### Assignment
Up to and including the line that contains "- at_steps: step", repeat each line of the data exactly, starting from the first.
####################
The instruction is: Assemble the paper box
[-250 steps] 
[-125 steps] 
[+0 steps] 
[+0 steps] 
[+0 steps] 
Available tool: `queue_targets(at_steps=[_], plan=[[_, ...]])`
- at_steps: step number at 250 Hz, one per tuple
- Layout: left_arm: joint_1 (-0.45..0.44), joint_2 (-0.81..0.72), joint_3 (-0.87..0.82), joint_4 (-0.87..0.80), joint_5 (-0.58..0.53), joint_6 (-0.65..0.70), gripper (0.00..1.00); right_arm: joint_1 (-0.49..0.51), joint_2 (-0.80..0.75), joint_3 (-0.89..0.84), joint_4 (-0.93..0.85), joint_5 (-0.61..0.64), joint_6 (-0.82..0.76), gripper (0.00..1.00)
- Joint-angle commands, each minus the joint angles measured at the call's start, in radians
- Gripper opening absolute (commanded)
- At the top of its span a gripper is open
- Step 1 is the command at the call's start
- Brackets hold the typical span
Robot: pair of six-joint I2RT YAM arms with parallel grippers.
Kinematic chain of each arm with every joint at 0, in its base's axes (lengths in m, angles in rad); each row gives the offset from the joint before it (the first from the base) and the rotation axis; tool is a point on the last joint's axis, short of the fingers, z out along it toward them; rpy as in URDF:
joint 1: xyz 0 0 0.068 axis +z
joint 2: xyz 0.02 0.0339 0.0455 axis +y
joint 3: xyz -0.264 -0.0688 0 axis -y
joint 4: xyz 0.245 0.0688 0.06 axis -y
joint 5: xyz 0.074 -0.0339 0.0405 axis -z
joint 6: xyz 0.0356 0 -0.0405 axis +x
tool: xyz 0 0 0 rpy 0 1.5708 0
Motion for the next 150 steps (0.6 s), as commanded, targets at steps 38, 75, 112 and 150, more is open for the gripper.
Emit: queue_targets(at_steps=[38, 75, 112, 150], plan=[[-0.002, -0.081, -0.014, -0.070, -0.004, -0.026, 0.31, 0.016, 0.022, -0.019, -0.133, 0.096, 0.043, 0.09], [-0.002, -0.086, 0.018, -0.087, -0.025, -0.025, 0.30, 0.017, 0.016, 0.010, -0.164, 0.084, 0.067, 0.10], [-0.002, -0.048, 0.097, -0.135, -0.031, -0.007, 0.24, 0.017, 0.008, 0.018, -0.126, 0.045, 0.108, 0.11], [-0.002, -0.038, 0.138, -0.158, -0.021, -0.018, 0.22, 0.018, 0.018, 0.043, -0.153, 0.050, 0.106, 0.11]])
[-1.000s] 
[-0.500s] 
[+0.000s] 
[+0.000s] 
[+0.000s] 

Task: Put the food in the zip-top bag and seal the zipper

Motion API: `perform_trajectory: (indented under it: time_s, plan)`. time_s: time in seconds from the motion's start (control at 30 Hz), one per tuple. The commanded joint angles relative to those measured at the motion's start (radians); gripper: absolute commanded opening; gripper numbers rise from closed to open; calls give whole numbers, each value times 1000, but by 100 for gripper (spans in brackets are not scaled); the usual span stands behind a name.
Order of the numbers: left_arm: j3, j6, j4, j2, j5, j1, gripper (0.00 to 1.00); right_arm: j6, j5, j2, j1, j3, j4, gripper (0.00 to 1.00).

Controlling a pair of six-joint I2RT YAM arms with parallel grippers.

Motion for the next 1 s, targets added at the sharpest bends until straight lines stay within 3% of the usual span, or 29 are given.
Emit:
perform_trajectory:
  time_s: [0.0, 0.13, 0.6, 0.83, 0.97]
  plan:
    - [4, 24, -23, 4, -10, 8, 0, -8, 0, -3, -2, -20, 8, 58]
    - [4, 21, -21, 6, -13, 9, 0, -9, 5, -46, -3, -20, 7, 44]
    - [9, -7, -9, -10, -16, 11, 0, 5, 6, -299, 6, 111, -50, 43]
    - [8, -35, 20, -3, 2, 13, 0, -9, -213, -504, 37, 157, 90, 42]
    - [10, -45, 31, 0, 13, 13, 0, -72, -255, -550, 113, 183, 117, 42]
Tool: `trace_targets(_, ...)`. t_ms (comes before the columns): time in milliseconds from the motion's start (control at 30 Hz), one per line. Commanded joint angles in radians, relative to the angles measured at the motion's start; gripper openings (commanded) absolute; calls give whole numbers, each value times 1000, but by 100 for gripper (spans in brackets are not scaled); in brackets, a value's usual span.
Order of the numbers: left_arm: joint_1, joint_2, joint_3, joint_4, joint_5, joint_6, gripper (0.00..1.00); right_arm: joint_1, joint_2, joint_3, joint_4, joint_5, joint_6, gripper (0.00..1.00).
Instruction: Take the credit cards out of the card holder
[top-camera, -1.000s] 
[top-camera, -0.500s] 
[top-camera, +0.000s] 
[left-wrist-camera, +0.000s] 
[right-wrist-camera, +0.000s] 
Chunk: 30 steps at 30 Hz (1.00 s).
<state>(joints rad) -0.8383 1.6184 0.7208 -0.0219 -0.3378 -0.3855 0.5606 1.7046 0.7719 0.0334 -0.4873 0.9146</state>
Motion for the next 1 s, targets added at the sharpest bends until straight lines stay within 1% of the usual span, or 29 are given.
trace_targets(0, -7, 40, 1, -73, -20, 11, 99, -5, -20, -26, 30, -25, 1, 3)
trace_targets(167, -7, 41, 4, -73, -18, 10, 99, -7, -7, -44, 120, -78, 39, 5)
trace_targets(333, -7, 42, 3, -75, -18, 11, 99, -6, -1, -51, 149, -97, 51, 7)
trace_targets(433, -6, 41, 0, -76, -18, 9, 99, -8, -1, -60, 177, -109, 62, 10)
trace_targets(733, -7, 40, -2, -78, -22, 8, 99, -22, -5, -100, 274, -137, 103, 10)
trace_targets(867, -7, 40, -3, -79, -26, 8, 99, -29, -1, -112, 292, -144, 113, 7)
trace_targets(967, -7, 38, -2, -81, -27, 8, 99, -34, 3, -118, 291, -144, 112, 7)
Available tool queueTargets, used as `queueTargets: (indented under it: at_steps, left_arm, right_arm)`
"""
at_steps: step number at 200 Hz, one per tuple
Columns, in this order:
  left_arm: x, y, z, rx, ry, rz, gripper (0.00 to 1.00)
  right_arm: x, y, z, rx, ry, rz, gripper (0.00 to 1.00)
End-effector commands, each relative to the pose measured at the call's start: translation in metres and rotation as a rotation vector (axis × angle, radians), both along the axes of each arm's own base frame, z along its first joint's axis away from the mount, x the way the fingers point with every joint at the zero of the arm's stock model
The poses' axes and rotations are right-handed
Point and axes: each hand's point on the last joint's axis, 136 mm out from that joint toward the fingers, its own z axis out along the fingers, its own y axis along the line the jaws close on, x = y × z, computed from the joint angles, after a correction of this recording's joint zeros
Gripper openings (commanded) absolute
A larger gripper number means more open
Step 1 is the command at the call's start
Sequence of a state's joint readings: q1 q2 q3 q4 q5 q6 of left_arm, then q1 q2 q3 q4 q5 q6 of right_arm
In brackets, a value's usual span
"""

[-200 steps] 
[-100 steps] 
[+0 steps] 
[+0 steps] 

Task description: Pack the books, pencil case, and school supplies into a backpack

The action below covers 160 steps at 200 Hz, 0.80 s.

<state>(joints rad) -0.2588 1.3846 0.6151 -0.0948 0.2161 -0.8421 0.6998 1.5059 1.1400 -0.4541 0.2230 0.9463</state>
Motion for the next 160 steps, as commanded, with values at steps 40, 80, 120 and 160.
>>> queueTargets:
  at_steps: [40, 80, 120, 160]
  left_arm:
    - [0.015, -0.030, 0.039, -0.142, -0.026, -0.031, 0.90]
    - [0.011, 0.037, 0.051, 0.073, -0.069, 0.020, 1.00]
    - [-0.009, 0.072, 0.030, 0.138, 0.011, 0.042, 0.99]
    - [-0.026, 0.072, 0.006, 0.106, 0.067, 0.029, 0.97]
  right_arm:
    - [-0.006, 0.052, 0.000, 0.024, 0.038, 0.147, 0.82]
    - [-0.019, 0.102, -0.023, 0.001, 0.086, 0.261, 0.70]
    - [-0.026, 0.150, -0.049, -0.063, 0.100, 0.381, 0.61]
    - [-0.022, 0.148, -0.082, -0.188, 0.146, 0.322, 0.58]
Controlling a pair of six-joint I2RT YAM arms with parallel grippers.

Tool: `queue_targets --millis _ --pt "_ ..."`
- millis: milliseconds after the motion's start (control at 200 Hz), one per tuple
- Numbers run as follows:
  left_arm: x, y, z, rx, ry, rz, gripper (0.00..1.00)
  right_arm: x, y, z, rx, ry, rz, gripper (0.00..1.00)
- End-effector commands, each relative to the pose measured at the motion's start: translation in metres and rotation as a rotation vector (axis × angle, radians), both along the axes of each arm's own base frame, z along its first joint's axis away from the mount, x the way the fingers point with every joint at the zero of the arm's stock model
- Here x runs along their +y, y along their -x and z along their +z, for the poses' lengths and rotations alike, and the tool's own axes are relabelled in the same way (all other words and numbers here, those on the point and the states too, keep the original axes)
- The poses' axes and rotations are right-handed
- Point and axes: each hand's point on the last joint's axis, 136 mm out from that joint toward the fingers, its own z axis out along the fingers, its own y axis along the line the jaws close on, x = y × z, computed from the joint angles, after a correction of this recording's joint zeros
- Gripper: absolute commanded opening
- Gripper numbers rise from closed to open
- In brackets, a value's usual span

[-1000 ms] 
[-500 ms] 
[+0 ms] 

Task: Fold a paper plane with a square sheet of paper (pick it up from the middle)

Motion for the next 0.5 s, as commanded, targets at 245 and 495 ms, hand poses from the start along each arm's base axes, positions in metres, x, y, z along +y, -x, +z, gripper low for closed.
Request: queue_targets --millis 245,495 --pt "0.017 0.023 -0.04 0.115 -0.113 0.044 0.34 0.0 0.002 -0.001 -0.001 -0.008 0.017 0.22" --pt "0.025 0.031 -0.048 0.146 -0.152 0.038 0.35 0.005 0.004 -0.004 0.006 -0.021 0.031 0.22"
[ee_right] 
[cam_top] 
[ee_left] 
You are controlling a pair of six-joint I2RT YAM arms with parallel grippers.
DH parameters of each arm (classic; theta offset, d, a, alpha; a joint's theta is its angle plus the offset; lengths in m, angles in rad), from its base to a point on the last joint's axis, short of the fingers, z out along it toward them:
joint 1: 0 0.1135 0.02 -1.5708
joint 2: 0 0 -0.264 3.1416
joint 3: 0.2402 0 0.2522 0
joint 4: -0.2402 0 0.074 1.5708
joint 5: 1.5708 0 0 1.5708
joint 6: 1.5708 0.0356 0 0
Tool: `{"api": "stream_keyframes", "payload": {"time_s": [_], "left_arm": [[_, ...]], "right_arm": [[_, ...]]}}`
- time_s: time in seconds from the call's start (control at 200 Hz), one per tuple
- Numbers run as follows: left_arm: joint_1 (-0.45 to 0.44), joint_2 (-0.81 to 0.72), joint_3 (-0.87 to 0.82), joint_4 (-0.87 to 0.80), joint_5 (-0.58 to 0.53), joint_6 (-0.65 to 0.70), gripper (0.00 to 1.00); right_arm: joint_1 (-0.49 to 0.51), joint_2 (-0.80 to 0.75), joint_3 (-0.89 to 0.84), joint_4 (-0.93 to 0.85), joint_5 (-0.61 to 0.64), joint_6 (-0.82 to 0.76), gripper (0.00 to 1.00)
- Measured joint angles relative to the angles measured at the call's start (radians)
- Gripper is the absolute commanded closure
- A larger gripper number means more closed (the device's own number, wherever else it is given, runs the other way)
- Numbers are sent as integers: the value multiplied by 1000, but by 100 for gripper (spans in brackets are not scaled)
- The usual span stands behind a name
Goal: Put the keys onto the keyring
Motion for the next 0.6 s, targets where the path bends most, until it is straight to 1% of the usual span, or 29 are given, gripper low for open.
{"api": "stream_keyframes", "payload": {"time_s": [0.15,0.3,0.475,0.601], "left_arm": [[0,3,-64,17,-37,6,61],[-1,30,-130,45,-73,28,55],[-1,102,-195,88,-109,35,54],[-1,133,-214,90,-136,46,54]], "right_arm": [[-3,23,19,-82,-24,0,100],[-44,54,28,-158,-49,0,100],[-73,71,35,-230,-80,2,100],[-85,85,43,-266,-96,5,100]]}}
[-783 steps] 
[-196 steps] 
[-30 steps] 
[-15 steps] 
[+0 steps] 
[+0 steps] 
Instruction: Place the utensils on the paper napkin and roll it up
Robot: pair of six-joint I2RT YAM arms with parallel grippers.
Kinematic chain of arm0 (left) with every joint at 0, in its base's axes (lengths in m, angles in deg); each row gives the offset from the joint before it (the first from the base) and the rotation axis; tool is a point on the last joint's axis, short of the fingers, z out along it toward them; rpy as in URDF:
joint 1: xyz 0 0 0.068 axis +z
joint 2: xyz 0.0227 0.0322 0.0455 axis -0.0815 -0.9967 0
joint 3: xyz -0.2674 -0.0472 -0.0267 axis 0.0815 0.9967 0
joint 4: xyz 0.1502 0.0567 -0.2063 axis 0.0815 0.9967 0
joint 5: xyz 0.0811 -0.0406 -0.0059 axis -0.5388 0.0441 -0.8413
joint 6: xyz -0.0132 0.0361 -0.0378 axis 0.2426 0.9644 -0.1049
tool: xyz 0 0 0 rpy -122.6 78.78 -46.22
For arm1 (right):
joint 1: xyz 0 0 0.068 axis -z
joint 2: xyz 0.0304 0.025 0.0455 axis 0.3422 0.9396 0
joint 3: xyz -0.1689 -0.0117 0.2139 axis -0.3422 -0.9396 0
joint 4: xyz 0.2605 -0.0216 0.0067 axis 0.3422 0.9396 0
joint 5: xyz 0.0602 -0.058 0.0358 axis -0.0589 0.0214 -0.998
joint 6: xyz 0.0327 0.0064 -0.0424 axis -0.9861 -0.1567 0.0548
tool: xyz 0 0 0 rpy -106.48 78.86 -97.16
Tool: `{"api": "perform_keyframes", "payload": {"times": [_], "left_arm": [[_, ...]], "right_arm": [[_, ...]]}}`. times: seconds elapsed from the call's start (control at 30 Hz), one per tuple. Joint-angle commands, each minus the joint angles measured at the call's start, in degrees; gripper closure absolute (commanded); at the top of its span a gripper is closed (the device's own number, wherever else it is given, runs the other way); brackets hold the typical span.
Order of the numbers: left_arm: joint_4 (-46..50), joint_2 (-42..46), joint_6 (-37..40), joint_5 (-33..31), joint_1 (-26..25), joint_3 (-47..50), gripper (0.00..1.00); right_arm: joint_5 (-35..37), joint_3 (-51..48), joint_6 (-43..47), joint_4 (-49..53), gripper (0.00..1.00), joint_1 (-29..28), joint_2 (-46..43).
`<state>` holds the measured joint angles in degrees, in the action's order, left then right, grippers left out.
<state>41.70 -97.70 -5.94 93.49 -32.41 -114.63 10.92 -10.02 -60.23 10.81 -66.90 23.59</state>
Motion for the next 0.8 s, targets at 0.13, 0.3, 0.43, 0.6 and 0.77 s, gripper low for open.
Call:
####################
### Solution for this task
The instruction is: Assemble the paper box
[-250 steps] 
[-125 steps] 
[+0 steps] 
[+0 steps] 
[+0 steps] 
Available tool: `queue_targets(at_steps=[_], plan=[[_, ...]])`
- at_steps: step number at 250 Hz, one per tuple

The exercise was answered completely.